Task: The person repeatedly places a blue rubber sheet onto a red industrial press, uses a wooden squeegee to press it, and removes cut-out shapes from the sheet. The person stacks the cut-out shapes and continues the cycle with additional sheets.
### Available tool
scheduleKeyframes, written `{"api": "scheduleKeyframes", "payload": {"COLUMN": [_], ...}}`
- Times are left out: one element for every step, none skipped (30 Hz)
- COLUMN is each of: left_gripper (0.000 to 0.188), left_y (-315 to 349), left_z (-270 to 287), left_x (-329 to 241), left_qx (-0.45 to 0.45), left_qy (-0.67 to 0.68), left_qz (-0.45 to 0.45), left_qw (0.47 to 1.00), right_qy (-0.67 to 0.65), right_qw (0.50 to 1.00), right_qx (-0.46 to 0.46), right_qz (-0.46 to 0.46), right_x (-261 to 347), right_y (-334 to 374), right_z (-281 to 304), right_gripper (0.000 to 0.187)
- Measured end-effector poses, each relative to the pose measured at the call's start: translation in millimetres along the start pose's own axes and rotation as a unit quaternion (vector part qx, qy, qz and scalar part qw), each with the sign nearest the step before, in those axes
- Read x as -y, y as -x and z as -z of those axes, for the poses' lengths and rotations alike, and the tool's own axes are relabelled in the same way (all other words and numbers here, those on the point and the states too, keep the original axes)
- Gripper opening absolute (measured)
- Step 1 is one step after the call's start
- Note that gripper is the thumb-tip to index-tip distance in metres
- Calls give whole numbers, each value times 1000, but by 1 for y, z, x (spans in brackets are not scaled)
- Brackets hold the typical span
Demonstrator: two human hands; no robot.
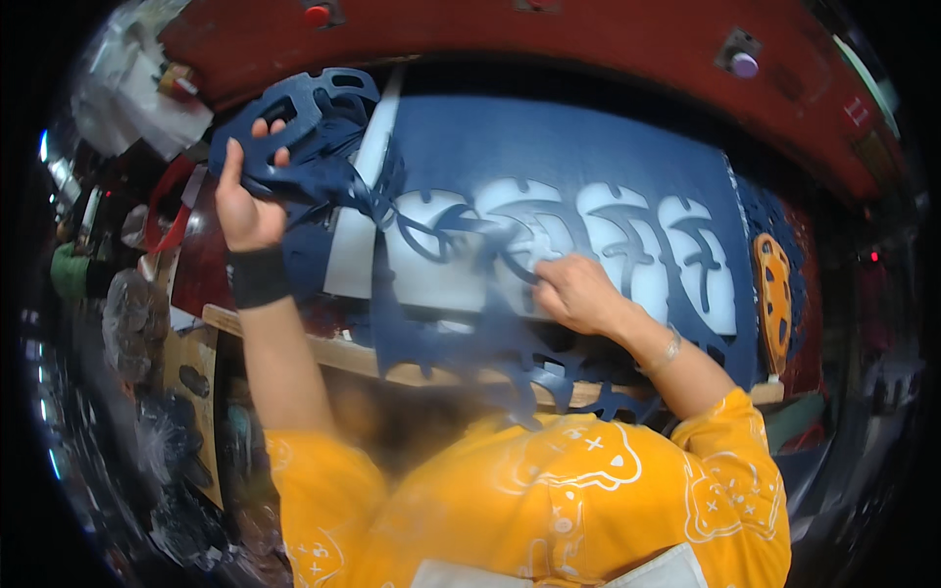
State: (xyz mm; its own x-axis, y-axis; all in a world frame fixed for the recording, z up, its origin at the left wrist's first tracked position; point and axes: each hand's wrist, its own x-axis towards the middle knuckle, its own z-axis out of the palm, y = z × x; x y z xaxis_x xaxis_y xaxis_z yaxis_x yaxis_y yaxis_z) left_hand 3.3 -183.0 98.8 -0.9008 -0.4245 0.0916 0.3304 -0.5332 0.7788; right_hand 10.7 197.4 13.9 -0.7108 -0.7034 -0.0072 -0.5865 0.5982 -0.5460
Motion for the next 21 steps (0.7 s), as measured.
{"api": "scheduleKeyframes", "payload": {"left_gripper": [39, 40, 38, 36, 35, 33, 31, 29, 27, 26, 24, 24, 24, 24, 24, 27, 31, 39, 48, 63, 65], "left_y": [-13, -25, -37, -46, -52, -56, -58, -60, -61, -62, -64, -66, -66, -66, -63, -60, -54, -46, -38, -19, -8], "left_z": [10, 19, 25, 29, 33, 36, 40, 44, 50, 56, 62, 68, 76, 83, 90, 96, 102, 106, 107, 109, 105], "left_x": [-19, -44, -64, -85, -107, -125, -144, -158, -173, -187, -198, -205, -206, -202, -192, -176, -156, -130, -108, -80, -55], "left_qx": [15, 81, 56, 119, 150, 168, 171, 141, 63, 12, -7, -47, -56, -86, -113, -85, -86, 20, 96, 63, 101], "left_qy": [-1, -22, -26, -27, -47, -84, -132, -182, -257, -324, -380, -436, -482, -519, -592, -669, -721, -789, -844, -900, -920], "left_qz": [-18, -4, -17, -4, -5, 24, 40, -11, -30, -46, -58, -78, -95, -112, -125, -130, -115, -130, -93, 53, 25], "left_qw": [1000, 996, 998, 993, 987, 982, 975, 973, 964, 945, 923, 896, 869, 843, 788, 727, 677, 600, 519, 429, 377], "right_qy": [-27, -43, -40, -39, -43, -51, -57, -66, -80, -80, -84, -92, -88, -89, -97, -78, -63, -55, -41, -141, -154], "right_qw": [999, 997, 997, 995, 996, 994, 994, 992, 990, 990, 989, 989, 988, 988, 987, 990, 993, 993, 994, 987, 984], "right_qx": [-36, -47, -52, -66, -63, -74, -74, -80, -88, -92, -97, -93, -104, -106, -108, -105, -87, -78, -71, -16, 43], "right_qz": [26, 35, 38, 57, 48, 56, 62, 69, 69, 75, 73, 71, 69, 67, 65, 48, 55, 62, 65, 74, 78], "right_x": [-4, -7, -8, -10, -10, -10, -11, -11, -11, -11, -11, -11, -10, -8, -5, -2, 1, 5, 7, 8, 4], "right_y": [5, 8, 9, 10, 9, 9, 8, 8, 7, 7, 7, 6, 6, 5, 5, 4, 4, 5, 6, 8, 11], "right_z": [-2, -5, -8, -10, -11, -12, -12, -12, -12, -11, -11, -11, -12, -12, -13, -13, -12, -11, -7, -4, 4], "right_gripper": [16, 14, 13, 12, 11, 10, 9, 8, 8, 9, 11, 12, 12, 12, 12, 13, 12, 11, 10, 9, 12]}}
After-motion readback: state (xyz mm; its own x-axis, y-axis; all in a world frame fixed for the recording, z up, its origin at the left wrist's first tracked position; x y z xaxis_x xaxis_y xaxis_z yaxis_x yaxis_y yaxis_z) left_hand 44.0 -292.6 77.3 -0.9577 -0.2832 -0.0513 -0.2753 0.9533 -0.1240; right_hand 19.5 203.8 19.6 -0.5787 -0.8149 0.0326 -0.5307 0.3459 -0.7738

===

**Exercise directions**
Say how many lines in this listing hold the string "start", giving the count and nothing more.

**Your response**
2